Perovskite-like system (Sr,La)(Fe,Ga)O 3− δ: structure and ionic transport under oxidizing conditions

Abstract

The maximum solid solubility of gallium in the perovskite-type La 1− x Sr x Fe 1− y Ga y O 3− δ ( x=0.40–0.80; y=0–0.60) was found to vary in the approximate range y=0.25–0.45, decreasing when x increases. Crystal lattice of the perovskite phases, formed in atmospheric air, was studied by X-ray diffraction (XRD) and neutron diffraction and identified as cubic. Doping with Ga results in increasing unit cell volume, while the thermal expansion and total conductivity of (La,Sr)(Fe,Ga)O 3− δ in air decrease with gallium additions.

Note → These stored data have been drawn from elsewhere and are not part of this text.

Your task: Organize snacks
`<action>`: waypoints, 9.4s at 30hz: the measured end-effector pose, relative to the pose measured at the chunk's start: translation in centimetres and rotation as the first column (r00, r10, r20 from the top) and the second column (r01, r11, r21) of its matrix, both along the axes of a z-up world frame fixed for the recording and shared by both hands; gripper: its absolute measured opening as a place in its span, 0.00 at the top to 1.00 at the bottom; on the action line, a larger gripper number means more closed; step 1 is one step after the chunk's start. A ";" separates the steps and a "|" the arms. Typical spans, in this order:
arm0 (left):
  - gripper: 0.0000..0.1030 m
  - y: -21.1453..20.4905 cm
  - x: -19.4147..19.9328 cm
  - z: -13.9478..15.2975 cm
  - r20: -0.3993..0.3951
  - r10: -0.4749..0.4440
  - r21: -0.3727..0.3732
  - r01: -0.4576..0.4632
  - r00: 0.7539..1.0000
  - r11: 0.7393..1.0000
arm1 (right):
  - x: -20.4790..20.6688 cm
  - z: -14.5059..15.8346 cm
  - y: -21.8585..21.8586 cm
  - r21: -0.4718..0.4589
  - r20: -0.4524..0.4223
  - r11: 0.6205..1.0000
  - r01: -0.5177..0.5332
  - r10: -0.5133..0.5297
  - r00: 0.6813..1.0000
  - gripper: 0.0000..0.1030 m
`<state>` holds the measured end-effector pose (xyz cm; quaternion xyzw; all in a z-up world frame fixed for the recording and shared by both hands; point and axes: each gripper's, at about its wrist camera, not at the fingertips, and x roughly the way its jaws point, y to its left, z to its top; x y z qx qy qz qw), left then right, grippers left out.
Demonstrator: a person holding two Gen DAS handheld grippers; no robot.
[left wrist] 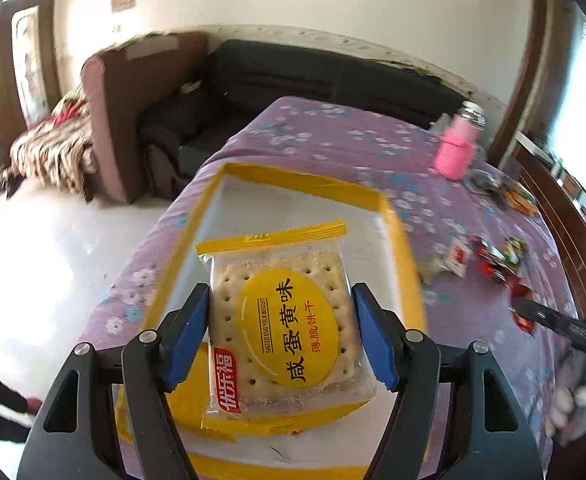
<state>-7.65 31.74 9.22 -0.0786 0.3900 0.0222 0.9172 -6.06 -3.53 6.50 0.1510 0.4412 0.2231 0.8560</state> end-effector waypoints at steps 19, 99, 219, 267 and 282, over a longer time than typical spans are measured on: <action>0.33 5.3 4.5 -5.0 -0.116 0.064 -0.157 -0.082 0.991 0.984 | 2.6 -2.5 24.7 -0.136 -0.156 0.925 -0.356 0.335 0.929 0.71; 0.25 -18.2 -6.2 -3.0 0.015 -0.244 -0.236 0.241 0.970 0.942 | 7.4 -5.0 -12.9 -0.025 -0.032 0.950 0.313 -0.313 0.949 0.44; 0.87 -2.5 -5.7 -7.2 -0.015 -0.011 -0.371 0.005 1.000 0.928 | 2.0 1.2 17.9 -0.093 0.012 0.950 -0.300 0.302 0.953 0.57; 0.32 -13.8 -6.0 -3.9 -0.045 -0.235 -0.293 0.212 0.971 0.933 | 11.6 -4.5 -8.5 -0.092 0.016 0.976 0.197 -0.197 0.980 0.35; 0.32 -16.6 -5.2 -5.1 -0.093 -0.296 -0.304 0.256 0.951 0.918 | 10.4 -5.4 -6.8 -0.222 0.040 0.958 0.182 -0.177 0.983 0.73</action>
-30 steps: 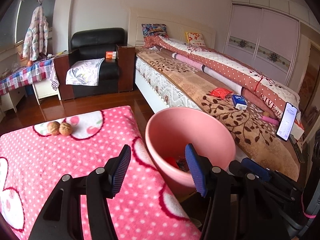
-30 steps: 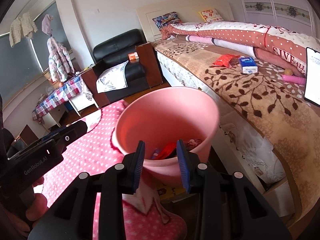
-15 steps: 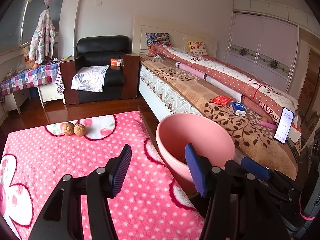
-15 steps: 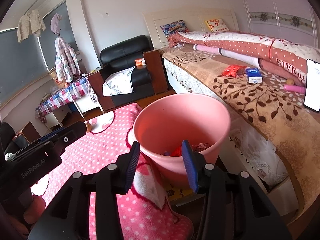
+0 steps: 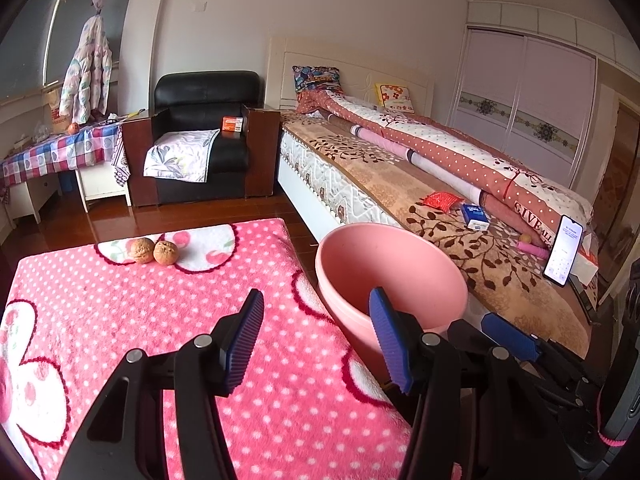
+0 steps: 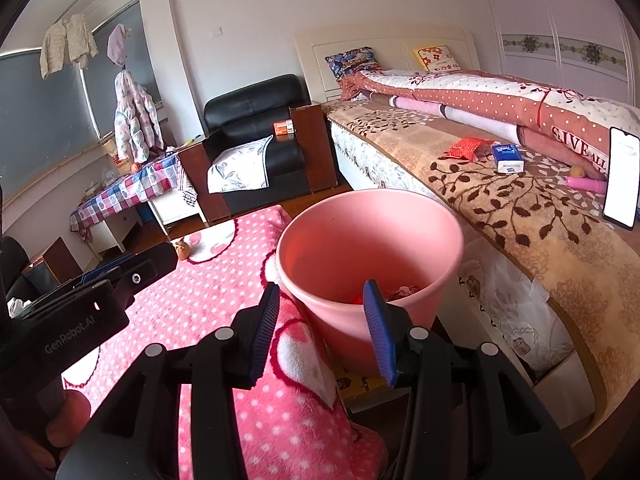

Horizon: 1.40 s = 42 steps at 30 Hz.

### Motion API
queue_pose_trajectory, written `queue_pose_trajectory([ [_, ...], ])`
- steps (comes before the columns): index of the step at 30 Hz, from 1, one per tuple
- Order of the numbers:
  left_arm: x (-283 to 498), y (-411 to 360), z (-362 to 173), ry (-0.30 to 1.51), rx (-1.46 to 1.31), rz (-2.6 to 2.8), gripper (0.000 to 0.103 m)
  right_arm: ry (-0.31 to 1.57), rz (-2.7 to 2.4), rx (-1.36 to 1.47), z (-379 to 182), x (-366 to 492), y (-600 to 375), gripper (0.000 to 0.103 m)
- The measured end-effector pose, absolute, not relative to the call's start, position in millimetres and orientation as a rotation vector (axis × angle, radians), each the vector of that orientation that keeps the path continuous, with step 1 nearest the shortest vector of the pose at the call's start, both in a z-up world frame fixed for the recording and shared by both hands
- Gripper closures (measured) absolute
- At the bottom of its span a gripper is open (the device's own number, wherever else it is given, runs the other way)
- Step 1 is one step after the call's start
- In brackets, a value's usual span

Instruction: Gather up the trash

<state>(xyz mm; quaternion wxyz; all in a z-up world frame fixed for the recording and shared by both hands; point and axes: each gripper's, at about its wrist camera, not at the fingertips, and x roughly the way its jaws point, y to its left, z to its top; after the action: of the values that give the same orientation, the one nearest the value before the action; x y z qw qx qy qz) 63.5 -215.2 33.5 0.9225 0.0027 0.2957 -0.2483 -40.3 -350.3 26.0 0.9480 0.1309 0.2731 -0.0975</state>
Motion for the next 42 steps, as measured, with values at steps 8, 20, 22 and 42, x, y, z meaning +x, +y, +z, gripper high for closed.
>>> queue_pose_trajectory([
  [8, 58.7, -208.8, 30.1, 0.611, 0.0, -0.505, 0.049, 0.557, -0.196, 0.262, 26.2, -41.7, -346.9, 0.059],
  [20, 57.5, -206.7, 29.1, 0.617, -0.001, -0.504, 0.049, 0.558, -0.194, 0.26, 26.2, -42.6, -343.2, 0.059],
  [22, 56.1, -206.2, 28.5, 0.616, 0.002, -0.506, 0.049, 0.557, -0.194, 0.26, 26.2, -42.7, -343.0, 0.059],
  [42, 53.3, -205.2, 27.0, 0.622, 0.002, -0.506, 0.049, 0.469, -0.191, 0.252, 43.3, -57.0, -337.3, 0.059],
])
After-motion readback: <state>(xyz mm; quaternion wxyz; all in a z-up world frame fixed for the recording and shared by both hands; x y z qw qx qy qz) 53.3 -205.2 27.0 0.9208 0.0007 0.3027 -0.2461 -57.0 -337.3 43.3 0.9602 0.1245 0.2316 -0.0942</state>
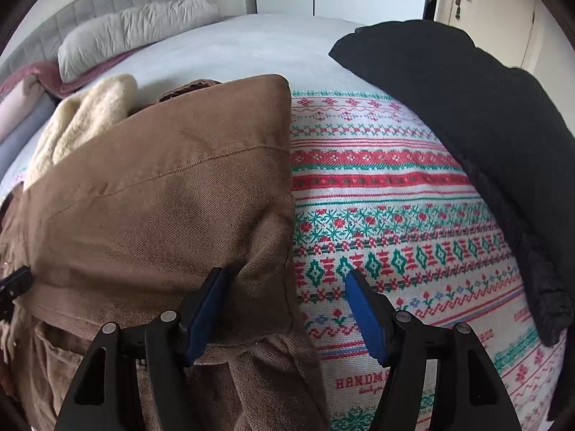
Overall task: Fold large clothes
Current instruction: 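Release the folded sleeve with the right tool and smooth it flat, then grasp the other sleeve with the left tool and lift it toward the coat front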
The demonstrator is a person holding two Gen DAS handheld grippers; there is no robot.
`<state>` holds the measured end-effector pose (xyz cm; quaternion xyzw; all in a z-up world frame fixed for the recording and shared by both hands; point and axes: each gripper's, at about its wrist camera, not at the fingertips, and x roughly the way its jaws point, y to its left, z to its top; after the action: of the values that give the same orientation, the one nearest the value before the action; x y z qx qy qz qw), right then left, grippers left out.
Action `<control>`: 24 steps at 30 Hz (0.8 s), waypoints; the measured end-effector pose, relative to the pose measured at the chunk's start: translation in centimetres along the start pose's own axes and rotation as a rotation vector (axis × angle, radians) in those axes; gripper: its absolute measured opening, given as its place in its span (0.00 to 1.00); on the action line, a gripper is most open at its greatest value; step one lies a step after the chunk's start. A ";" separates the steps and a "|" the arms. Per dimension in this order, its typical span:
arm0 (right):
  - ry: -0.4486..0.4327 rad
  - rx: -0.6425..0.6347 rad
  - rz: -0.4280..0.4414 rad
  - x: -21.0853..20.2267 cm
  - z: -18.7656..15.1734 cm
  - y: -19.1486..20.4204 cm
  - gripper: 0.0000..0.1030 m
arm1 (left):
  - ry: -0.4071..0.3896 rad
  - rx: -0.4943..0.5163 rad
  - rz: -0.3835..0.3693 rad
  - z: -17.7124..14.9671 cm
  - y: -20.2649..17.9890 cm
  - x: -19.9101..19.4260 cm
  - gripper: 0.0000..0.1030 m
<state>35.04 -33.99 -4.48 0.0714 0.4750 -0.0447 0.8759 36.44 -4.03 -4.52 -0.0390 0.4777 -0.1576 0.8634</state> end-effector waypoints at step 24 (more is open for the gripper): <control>-0.080 -0.101 0.144 -16.6 -8.0 6.6 0.81 | -0.040 -0.458 0.207 -11.6 15.6 -18.7 0.88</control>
<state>20.34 -25.99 5.64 0.0590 0.4352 0.0395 0.8975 21.18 17.44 1.01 -0.1877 0.4851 0.0446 0.8529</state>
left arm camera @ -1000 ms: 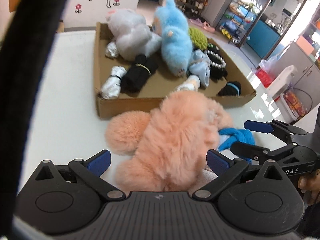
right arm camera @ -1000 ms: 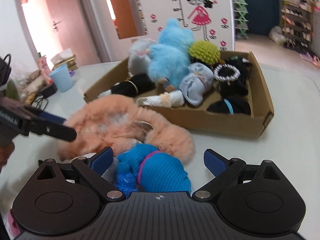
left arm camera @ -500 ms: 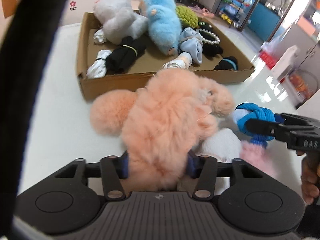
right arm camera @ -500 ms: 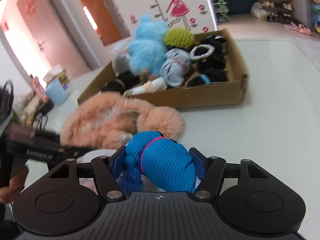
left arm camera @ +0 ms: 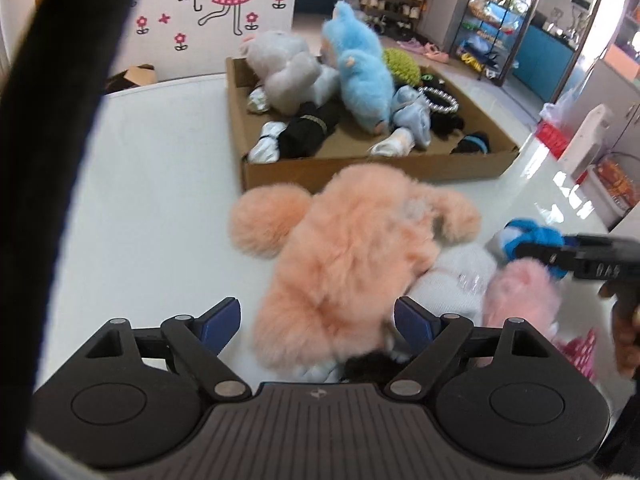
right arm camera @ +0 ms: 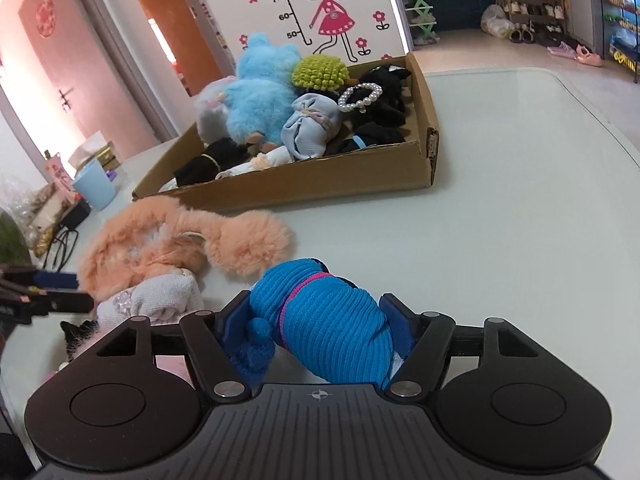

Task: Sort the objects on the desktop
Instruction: 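Grasp the peach plush bunny with the left tool while the right tool grasps the blue knitted doll, then carry the peach bunny and blue doll over the box and lower them in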

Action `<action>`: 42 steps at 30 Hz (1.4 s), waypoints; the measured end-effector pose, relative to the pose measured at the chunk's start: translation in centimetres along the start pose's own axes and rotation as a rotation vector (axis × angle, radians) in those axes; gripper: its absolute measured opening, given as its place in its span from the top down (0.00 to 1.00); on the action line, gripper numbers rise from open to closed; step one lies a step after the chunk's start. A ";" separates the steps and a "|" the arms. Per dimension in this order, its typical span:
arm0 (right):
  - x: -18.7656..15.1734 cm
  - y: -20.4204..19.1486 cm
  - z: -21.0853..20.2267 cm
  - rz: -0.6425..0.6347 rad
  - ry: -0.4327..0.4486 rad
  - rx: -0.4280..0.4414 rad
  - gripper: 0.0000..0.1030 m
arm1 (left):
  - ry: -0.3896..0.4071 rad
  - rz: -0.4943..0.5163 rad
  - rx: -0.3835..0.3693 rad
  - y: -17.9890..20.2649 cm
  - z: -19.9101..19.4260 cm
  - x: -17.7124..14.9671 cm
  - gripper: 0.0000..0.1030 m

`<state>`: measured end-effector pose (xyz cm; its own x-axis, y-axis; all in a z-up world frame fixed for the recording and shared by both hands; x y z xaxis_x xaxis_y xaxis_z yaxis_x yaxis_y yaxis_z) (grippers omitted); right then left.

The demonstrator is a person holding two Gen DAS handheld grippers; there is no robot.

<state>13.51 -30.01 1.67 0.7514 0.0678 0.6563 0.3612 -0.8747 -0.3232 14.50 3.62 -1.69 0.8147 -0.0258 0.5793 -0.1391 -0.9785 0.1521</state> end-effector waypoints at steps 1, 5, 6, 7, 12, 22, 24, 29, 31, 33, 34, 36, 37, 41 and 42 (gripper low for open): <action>-0.1 0.0 0.0 -0.001 0.002 0.000 0.29 | -0.001 -0.001 -0.002 0.2 0.4 0.5 0.21; -0.1 0.2 -0.1 0.002 0.005 0.008 0.29 | -0.025 -0.018 -0.036 0.8 2.3 1.8 0.23; -0.1 0.2 -0.1 0.000 0.006 0.009 0.28 | -0.031 -0.023 -0.040 0.9 2.8 2.0 0.23; -0.1 0.2 -0.1 -0.001 0.008 0.010 0.28 | -0.036 -0.033 -0.042 1.0 3.4 2.2 0.23; -0.2 -0.1 0.1 -0.027 0.014 0.004 0.24 | -0.079 -0.108 -0.058 1.0 5.6 2.8 0.10; -0.4 -0.7 -0.1 -0.065 0.011 -0.016 0.34 | -0.085 -0.129 -0.049 1.2 5.8 2.9 0.50; -0.4 -0.8 -0.1 -0.062 0.012 -0.010 0.35 | -0.083 -0.173 -0.071 0.5 5.3 2.6 0.52; -0.4 -0.7 -0.4 -0.052 0.020 -0.010 0.36 | -0.045 -0.222 -0.068 -1.0 3.1 1.6 0.57; -0.4 -0.5 -0.6 -0.045 0.029 -0.011 0.36 | -0.023 -0.214 -0.057 -1.2 1.7 1.3 0.59; -0.5 -0.3 -1.1 -0.036 0.038 -0.012 0.36 | 0.004 -0.210 -0.042 -1.2 0.2 1.1 0.60; -0.6 -0.2 -1.3 -0.029 0.043 -0.010 0.36 | 0.019 -0.207 -0.036 -1.2 -0.4 1.0 0.60; -0.9 0.2 -1.8 -0.014 0.056 -0.012 0.36 | 0.046 -0.205 -0.029 -1.5 -1.6 1.0 0.60; -0.9 0.4 -1.9 -0.007 0.058 -0.015 0.36 | 0.054 -0.212 -0.031 -1.8 -2.0 0.9 0.60; -0.8 1.3 -2.5 0.035 0.080 -0.005 0.36 | 0.082 -0.230 -0.039 -2.4 -3.3 1.0 0.60; -0.7 1.4 -2.7 0.040 0.087 -0.003 0.36 | 0.092 -0.230 -0.039 -2.4 -3.7 1.1 0.60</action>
<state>11.98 -32.57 2.60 0.7143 -0.0093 0.6998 0.3301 -0.8772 -0.3486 13.64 6.66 1.54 0.7732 0.2170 0.5959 0.0208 -0.9478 0.3181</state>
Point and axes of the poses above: each gripper's, at about its wrist camera, not at the fingertips, and z roughly the way its jaws point, y to its right, x to its top, the point moved 2 cm from there along z, roughly the way its jaws point, and after that the axes turned 1 degree about -z, right-handed, at the moved point
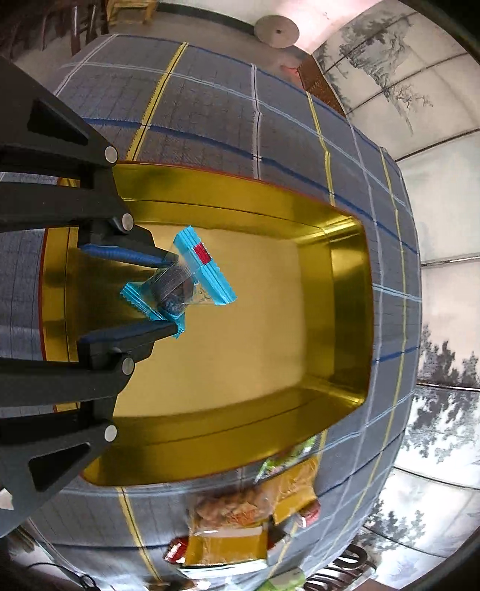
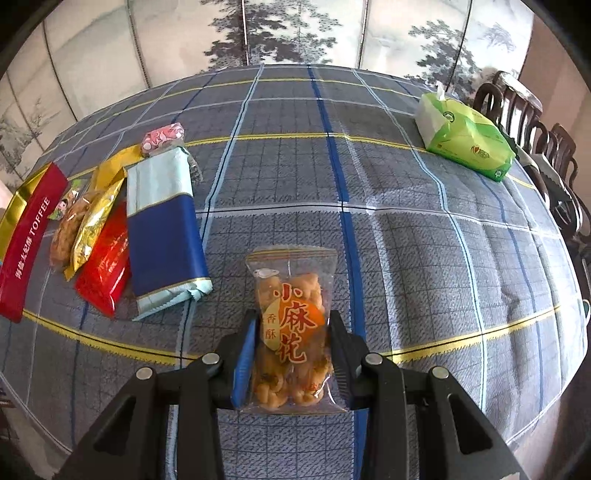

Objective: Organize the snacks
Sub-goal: 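Carry the blue candy over the gold tin and release it with the left tool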

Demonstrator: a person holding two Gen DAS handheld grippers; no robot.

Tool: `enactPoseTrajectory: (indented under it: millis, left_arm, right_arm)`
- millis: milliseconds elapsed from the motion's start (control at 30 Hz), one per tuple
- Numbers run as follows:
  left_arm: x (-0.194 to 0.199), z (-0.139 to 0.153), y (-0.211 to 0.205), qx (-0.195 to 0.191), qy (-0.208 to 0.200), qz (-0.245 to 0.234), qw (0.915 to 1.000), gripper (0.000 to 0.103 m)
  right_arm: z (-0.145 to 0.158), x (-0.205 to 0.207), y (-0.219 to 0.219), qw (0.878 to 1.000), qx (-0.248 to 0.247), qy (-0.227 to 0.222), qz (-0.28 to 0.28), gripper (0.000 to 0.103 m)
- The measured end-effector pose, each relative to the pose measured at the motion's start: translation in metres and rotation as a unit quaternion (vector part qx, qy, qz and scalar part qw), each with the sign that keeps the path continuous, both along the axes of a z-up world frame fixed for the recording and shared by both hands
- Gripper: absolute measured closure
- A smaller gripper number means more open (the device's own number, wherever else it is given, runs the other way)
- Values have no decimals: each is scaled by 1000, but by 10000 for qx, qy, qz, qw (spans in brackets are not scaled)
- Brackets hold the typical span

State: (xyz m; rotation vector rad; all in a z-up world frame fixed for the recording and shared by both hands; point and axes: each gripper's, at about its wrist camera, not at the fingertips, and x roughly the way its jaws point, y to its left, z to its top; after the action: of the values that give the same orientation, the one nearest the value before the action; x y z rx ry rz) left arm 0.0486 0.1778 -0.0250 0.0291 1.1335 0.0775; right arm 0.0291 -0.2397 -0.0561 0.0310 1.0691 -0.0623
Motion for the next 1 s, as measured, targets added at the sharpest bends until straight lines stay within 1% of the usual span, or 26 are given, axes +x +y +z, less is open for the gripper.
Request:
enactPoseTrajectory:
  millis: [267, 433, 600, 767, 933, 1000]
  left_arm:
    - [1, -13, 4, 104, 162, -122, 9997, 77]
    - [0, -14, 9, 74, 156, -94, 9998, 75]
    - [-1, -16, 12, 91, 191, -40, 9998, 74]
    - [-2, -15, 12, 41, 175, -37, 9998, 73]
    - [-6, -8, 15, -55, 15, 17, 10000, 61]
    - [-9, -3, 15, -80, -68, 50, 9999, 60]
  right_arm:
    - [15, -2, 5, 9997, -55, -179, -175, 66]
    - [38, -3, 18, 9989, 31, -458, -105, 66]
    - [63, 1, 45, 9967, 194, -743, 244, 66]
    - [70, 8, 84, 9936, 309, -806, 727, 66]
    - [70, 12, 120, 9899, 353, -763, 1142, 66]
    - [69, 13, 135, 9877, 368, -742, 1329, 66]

The average thermal expansion coefficients (TECs) are in the range (11.7–16.0)×10 −6 K −1 at 300–800 K and (19.3–26.7)×10 −6 K −1 at 800–1100 K. At oxygen partial pressures close to atmospheric air, the oxygen permeation fluxes through La 1− x Sr x Fe 1− y Ga y O 3− δ ( x=0.7–0.8; y=0.2–0.4) membranes are determined by the bulk ambipolar conductivity; the limiting effect of the oxygen surface exchange was found negligible. Decreasing strontium and gallium concentrations leads to a greater role of the exchange processes. As for many other perovskite systems, the oxygen ionic conductivity of La 1− x Sr x Fe 1− y Ga y O 3− δ increases with strontium content up to x=0.70 and decreases on further doping, probably due to association of oxygen vacancies. Incorporation of moderate amounts of gallium into the B sublattice results in increasing structural disorder, higher ionic conductivity at temperatures below 1170 K, and lower activation energy for the ionic transport.